Волчий паспорт - стр. 76
Моя будущая третья жена была не виновата в моем разводе – он был неминуем.
Мы познакомились с ней довольно банально – она сидела с подругой за соседним столом в грузинском ресторане «Арагви» и узнавающе смотрела на меня фиалковыми глазами с испугом и любопытством. У нее был коротенький вздернутый носик и лохмато-золотая голова львенка. Сквозь грузинскую музыку маленького оркестрика, льющуюся с внутреннего балкона, как журчащий горный водопад, я краем уха услышал, что они с подругой говорят по-английски.
– Вы из какого штата? – спросил я ее, будучи полностью уверенным в том, что она американка.
– Я не американка, – засмеялась она. – I am а grandmother[3] всех американок – англичанка.
Это был ее первый день в Советском Союзе.
Она бежала из Англии в отчаянье от измучившей ее любви к человеку, который писал о шахматах и для кого она была только деревянной фигуркой в его пальцах, холодно калькулирующих в воздухе, прежде чем сделать следующий ход.
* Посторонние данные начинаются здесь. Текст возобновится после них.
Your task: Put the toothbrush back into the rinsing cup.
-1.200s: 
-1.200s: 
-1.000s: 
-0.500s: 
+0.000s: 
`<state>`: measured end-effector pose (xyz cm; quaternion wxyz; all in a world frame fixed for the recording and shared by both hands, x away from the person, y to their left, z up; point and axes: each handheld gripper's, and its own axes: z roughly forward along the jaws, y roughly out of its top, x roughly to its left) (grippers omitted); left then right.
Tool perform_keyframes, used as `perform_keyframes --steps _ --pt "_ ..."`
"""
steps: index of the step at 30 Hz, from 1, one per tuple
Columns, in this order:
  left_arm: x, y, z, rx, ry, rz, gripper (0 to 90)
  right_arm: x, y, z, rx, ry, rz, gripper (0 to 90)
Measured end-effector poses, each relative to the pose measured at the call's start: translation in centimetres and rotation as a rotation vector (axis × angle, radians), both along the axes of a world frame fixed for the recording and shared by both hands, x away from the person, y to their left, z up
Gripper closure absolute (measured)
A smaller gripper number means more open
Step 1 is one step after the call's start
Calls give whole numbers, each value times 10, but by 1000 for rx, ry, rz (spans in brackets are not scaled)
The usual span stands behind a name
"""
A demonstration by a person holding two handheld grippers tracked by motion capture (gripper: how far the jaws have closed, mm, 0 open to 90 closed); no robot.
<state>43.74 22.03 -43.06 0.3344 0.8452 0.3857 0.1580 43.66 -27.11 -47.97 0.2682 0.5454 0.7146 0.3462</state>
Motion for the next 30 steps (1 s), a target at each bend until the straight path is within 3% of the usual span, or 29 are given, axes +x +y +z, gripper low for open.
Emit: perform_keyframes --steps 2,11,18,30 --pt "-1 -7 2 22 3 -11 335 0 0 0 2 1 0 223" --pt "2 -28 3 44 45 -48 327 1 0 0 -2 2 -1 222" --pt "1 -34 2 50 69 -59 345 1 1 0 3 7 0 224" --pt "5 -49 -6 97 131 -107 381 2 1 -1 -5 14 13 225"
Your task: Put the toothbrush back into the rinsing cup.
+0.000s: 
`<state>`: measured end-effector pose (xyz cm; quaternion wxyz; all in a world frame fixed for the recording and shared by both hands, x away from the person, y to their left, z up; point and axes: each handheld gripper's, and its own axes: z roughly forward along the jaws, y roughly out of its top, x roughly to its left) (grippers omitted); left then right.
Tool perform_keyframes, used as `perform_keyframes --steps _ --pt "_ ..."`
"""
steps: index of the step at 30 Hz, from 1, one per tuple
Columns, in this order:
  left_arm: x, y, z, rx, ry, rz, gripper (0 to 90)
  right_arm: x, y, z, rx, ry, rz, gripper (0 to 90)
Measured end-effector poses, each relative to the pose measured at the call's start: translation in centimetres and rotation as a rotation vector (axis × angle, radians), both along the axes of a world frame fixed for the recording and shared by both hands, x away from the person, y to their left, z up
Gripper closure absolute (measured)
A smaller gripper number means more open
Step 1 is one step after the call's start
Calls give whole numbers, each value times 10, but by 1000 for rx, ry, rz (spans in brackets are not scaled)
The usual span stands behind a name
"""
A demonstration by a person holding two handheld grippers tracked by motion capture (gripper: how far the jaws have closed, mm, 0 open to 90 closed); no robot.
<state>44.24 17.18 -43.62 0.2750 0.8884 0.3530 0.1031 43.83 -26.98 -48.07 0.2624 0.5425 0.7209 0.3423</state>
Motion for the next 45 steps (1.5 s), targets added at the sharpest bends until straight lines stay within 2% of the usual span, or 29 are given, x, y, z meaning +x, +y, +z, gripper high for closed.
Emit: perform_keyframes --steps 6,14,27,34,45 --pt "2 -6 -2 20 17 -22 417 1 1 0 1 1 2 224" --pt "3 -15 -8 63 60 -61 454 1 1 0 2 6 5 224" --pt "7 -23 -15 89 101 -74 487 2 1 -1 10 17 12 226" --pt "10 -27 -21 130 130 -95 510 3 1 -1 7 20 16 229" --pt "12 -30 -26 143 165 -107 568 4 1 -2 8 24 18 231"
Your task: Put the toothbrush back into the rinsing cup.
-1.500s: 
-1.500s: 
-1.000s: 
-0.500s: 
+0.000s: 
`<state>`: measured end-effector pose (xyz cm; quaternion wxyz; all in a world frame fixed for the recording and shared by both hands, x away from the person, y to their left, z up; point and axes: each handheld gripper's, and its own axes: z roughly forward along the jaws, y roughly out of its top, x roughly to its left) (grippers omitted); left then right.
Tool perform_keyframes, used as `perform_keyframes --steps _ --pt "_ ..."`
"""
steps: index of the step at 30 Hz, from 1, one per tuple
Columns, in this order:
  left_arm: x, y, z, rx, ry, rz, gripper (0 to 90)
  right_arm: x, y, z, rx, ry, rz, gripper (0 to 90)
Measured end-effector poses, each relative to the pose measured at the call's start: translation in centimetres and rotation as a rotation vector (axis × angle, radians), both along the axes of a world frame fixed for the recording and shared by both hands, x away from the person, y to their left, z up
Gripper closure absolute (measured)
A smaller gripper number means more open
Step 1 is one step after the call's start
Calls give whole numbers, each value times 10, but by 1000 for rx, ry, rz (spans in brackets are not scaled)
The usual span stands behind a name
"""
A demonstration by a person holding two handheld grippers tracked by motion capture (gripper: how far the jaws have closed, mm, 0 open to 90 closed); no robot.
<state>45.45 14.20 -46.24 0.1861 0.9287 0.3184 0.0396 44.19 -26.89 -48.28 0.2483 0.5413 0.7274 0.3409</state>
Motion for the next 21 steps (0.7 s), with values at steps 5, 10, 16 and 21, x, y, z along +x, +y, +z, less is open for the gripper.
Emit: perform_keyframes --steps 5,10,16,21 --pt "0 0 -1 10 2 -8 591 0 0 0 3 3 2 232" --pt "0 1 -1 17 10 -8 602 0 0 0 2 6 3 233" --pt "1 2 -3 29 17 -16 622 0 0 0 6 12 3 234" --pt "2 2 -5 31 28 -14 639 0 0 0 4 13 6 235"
Она приехала как туристка, и ей удалось устроиться на работу, что было невероятно по тогдашним временам. Но перед ее фиалковыми глазами и обезоруживающе вздернутым носиком не устояли даже кагэбэшные кадровики издательства «Прогресс», подписавшие с ней контракт как с переводчицей русской литературы. Однако она напрасно ожидала, что ей дадут переводить Толстого или Чехова. Чаще всего ей всучивали так называемую секретарскую литературу – романы, написанные секретарями Союза писателей во время, свободное от заседаний.
Она корчилась от смеха, когда ей давали переводить такое: «„Иди ко мне, родненький. Как ты измучился, отдавая все партии и народу“, – голосом, внезапно охрипшим от желания, перехватившего ей горло, сказала председательница колхоза Анфиса Харитоновна, до хруста сжав неожиданно оробевшего секретаря обкома в своих духмяных крестьянских объятиях, и они сами не заметили, как оказались на ковровой дорожке его кабинета, на которой еще виднелись старые отпечатки сапог хлеборобов – тех, на ком стояла, стоит и стоять будет русская земля».
Я никогда не встречал ни одного другого иностранца, который бы любил Россию не по-иностранному, как она. Хотя она говорила с акцентом, ее русский язык быстро стал гораздо сочней, переливчатей, чем язык многих урожденных русских.
Она восхищала меня великодушной неразборчивостью своих дружб: с хитроглазыми татарчатами – детьми сокольнического дворника, ненасытно приобщавшимися из ее заграничных рук к мировой цивилизации через обожаемый ими чуингам; с длинноволосыми, мрачно-романтическими истопниками, читающими в подлиннике «Les fleures du mal» Бодлера при отблесках адского пламени, страдальчески стонущего в советских ржавых котлах; со сторожами общепитовских столовок, превращаемых по ночам в полудиссидентские ночные клубы, где потрясатели основ под свои антигосударственные речи черпали государственный клокочущий суп из гулливеровской кастрюли таким же гулливеровским половником и запивали дымящиеся, кажущиеся мамонтовыми кости не какой-нибудь «табуретовкой», а купленным в «Березке» на валюту, нелегально полученную из тамиздата за мужественный нонконформизм, настоящим «Бифицером», на чьей наклейке с английской дистанцированной вежливостью улыбался углами губ этим малопонятным ему русским людям дворецкий, с жезлом, в красной ливрее и в белоснежном ярме плоеного воротника.